C’è la Bottega del Dopoguerra, che ha ospitato un emporio attivo fino alla fine degli Anni 60, quando il riuso e il riciclo erano pratiche indispensabili per sopravvivere. E c’è la Casa Medievale, tra le più piccole mai esistite, dato che misura solo 8 metri quadrati, realmente abitati fino alla metà dell’Ottocento da una coppia di contadini. Più in là si può visitare il Pagliaio, uno spazio dedicato alla «restanza», cioè al coraggio di coloro che hanno scelto di continuare a vivere nei piccoli borghi, lottando contro i limitati servizi e le scarse infrastrutture. Il percorso comprende anche la Cantina Annonnasè (un omaggio alle donne locali) e altre dodici «stazioni» di quello che è un museo a cielo aperto pensato per non dimenticare e per trasmettere alle generazioni future un patrimonio antico.
È il MuDi, il Museo Diffuso del Parco Regionale Sirente-Velino, con la sua sede principale a Goriano Valli, paesino abruzzese di circa 60 anime, frazione del comune di Tione degli Abruzzi, nell’Aquilano.
Un progetto di «give back», di restituzione di valore al territorio, nato poco più di un anno fa dall’iniziativa dell’imprenditore Fausto Di Giulio e di altri che, come lui, da Goriano sono andati via alla ricerca di lavoro e che oggi tornano per provare a salvare memoria e tradizioni. Ognuna delle sedici stazioni è dedicata a figure o concetti simbolici della cultura abruzzese: i ricordi di una civiltà montana millenaria che oggi rischia di scomparire a causa del progressivo spopolamento dei centri minori.
Da qui l’idea del MuDi, un’iniziativa non profit realizzata grazie alla collaborazione degli abitanti del territorio e al sostegno di alcune aziende. «Ho avuto questa idea durante il Covid – racconta Fausto Di Giulio – mentre mi divertivo a ricostruire l’albero genealogico della mia famiglia.
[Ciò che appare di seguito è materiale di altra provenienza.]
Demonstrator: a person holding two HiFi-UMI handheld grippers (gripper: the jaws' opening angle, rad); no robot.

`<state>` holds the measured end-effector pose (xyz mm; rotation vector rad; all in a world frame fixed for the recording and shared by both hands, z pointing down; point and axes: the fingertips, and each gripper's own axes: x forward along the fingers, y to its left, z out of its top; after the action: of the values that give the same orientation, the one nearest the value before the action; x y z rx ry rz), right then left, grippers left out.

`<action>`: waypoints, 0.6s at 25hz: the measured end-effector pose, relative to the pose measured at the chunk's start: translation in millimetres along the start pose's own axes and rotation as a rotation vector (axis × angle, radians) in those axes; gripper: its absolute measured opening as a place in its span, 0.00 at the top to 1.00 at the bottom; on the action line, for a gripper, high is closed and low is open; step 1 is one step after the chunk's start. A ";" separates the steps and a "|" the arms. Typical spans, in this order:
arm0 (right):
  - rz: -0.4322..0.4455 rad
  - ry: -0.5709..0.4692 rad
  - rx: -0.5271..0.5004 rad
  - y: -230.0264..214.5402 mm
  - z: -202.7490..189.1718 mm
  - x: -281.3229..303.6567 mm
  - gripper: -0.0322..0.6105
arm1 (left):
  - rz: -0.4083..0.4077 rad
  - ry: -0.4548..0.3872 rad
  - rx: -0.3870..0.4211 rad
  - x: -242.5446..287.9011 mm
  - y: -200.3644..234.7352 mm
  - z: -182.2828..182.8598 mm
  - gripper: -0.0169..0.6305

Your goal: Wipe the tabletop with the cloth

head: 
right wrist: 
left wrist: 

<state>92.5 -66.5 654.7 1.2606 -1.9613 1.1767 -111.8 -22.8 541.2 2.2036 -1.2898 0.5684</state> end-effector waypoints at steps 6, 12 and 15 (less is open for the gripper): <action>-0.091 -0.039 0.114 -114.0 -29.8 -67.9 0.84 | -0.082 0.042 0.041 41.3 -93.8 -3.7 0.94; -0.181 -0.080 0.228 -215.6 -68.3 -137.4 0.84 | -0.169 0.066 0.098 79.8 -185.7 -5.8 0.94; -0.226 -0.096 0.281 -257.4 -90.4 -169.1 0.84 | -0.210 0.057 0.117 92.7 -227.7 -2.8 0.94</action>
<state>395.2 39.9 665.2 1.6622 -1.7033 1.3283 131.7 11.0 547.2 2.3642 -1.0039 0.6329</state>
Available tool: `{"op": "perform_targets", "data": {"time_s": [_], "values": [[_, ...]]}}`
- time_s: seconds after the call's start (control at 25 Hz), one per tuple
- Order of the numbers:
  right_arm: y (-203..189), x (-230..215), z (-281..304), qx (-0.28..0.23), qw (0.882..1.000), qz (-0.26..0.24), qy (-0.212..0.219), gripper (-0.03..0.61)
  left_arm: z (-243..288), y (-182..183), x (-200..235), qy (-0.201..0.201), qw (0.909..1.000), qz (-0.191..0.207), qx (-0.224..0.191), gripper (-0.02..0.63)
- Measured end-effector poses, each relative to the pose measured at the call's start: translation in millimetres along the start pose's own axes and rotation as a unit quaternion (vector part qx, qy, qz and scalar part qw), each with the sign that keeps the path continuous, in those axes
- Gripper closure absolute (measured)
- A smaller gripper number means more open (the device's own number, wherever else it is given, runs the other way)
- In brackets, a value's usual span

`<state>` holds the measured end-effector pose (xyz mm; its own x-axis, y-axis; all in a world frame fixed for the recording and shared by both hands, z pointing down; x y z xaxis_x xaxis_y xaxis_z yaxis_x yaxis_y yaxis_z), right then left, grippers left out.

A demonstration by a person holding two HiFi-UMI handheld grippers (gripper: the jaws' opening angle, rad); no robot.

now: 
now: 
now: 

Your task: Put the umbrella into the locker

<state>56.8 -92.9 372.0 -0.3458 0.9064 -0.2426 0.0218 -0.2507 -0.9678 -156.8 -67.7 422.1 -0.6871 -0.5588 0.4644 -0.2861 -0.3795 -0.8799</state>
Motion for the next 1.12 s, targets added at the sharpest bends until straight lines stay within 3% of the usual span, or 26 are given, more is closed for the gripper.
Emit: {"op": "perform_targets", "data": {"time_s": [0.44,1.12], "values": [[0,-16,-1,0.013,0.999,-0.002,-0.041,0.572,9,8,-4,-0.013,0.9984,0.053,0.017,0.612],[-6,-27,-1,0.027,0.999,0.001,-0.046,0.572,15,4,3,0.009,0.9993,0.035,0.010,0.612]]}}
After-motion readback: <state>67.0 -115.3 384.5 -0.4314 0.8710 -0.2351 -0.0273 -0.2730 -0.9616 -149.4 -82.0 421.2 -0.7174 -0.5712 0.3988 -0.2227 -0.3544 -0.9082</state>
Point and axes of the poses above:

I miei parenti mi inviavano foto e mi raccontavano storie. Ho iniziato a raccogliere testimonianze e a sensibilizzare altre persone. Avevamo il dovere di recuperare questo patrimonio».
Dall’idea alla realizzazione concreta il passo è stato breve. «Abbiamo individuato – prosegue Di Giulio – locali e stanze, raccolto oggetti e testimonianze e dato il tutto in comodato a una cooperativa di comunità, «Cuore delle Valli», che oggi gestisce le visite. Abbiamo creato un premio, il MuDi Awards, che con cadenza biennale assegna riconoscimenti a chi ci aiuta a valorizzare il territorio. L’obiettivo è unico: non far morire questo posto, che racchiude le nostre radici e la nostra storia, e tramandarlo alle generazioni future». Tra gli ultimi eventi, alcuni giorni fa, il primo «raduno delle coperte abruzzesi». Per un’intera giornata, le coperte hanno lasciato bauli e soffitte per tornare nello spazio pubblico, diventando il filo visibile di una comunità che si ritrova.